Clive Lewis sat on the other side of the table, between Einstein and Bohr, but he was more inclined towards the legend of the great war between the Pandava and Kurava than the intrinsic conflicts between the theory of relativity and quantum physics – of which he only understood that in order to grasp the next revolution in science one had to accept an underlying uncertainty about everything.
It struck him that again there was a strange synchronicity between the spontaneously erupting conversations around the table, and leaning towards Bertrand Russell who was noticeably attentive to the physics argument, Lewis whispered:
“It seems that epistomology will be affected, and begin to move backwards in time just like those strange particles some physicists predict.”
Bertrand Russell giggled at the joke, pleased just to be in the company of men who were capable of casually conversing about topics that only a fraction of the population of the world could ever hope to comprehend.
“The question is if that backwards motion will end up meaning we don’t know what we know, or if it means we know what we don’t”.
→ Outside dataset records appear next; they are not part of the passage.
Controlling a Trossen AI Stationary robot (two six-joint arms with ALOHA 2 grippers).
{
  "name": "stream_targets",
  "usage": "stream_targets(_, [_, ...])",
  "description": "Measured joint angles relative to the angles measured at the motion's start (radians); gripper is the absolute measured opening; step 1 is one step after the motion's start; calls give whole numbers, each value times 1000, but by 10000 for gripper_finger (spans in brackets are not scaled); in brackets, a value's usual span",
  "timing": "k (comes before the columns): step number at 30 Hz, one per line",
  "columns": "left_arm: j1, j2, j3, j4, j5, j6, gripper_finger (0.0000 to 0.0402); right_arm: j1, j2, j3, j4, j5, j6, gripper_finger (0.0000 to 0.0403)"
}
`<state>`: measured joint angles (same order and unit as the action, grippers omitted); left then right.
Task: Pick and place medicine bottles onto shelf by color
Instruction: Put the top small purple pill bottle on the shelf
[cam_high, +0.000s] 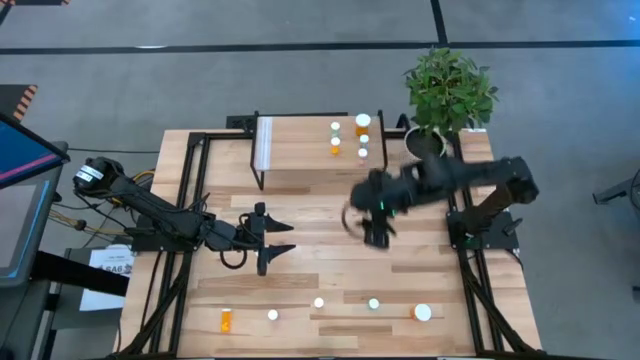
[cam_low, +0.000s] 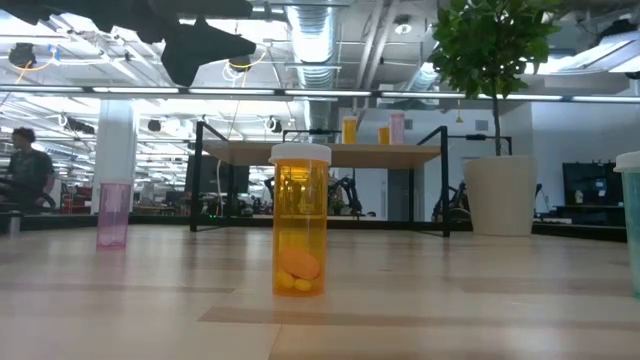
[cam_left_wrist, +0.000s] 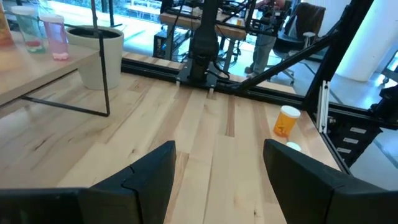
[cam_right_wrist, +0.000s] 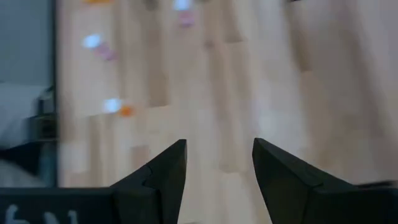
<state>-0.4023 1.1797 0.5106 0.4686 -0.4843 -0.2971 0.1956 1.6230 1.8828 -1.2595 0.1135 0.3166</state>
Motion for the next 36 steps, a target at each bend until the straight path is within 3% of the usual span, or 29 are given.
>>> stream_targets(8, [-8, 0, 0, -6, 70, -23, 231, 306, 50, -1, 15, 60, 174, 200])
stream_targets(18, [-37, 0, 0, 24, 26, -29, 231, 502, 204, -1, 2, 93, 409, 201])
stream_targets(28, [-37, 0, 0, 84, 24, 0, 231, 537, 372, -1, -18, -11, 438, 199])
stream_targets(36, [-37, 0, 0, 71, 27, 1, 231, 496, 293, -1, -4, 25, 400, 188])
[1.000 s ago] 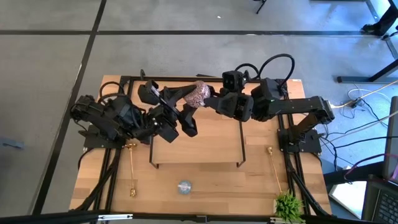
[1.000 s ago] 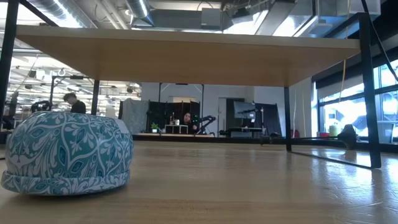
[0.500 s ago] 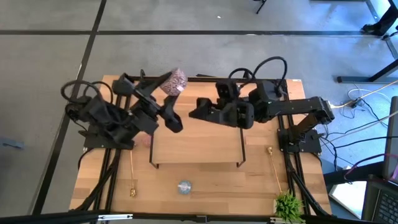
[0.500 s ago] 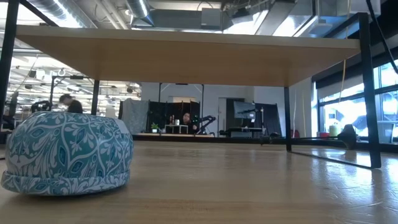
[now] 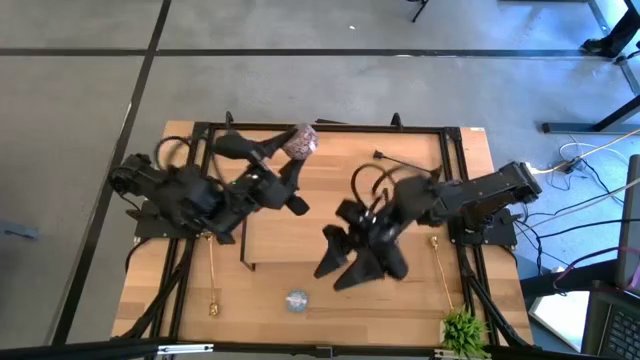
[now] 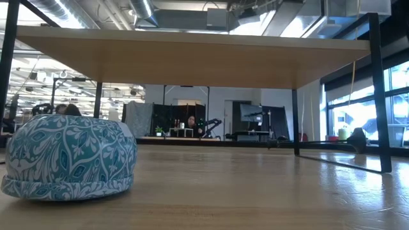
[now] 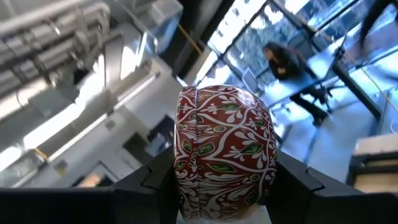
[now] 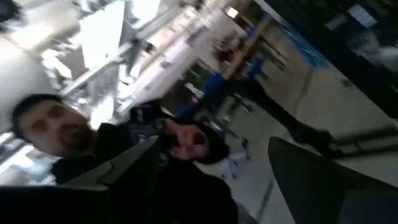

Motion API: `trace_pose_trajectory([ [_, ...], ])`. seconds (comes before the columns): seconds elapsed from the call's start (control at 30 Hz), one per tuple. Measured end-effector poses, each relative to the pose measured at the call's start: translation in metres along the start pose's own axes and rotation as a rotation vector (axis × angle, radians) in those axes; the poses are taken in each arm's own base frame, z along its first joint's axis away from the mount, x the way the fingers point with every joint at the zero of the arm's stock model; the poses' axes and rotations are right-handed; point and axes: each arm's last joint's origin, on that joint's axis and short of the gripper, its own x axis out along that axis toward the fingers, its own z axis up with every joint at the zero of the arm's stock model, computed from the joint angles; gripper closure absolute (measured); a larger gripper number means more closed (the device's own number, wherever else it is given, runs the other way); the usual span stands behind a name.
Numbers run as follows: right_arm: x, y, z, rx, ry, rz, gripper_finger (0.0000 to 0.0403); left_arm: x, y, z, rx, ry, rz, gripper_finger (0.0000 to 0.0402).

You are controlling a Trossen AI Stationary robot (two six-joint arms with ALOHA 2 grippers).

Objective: Pick & Place candle stick holders
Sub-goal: Put the red scented candle on the shelf

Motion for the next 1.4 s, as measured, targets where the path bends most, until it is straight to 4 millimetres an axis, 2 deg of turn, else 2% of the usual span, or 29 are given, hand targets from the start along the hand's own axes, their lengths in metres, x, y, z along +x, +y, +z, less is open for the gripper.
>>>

For a moment the awkwardness between them – rooted in the dichotomy between Lewis’ persistent Christian apologetics and Russell’s equally energetic atheism – subsided.
Most of the men, besides Bohr who was never oblivious to his role as a chairman for the unusual convention, relished the same sentiment.
“Your physics aim to make me a curiousity who is mainly known because he doesn't wear socks”, Einstein sighed in a moment of ironic despair, falling back in the armchair unable to curb or contain the enthusiastic argumentation of his younger colleague.
That was the cue for the proverbial angel, which manifested in the shape of a lovely young waitress asking them if they were content, and if they needed anything else.
Unfamiliar with the faces of most of the men, but without a doubt recognizing their importance – and conspicuously awed by the presence of Albert Einstein – she paused for a while among them as if just standing there for a little longer than courtesy required would make the memory of the moment more poignant.
“There you see. She likes you”, Bohr said when she had left the room, in the surprisingly permissive manner characteristic of Danes.
Einstein frowned at the undue familiarity, but in a slightly exaggerated, comical fashion indicating that he was in a large-minded mood and secretly amused.
“These young people”, Einstein said. “They believe that if you have been on the cover of a magazine you are a film star. She will probably tell people she met John Wayne.”
Niels Bohr padded Einstein very gently on the shoulder – almost as lightly as if brushing off a feather or a loose thread – as he sat up straight, looked around at each man seated by the table and initiated the more formal part of the meeting with the words:
“We are here to determine if there is such a thing as humanity, and to what extent the individual conscience is accountable to it.”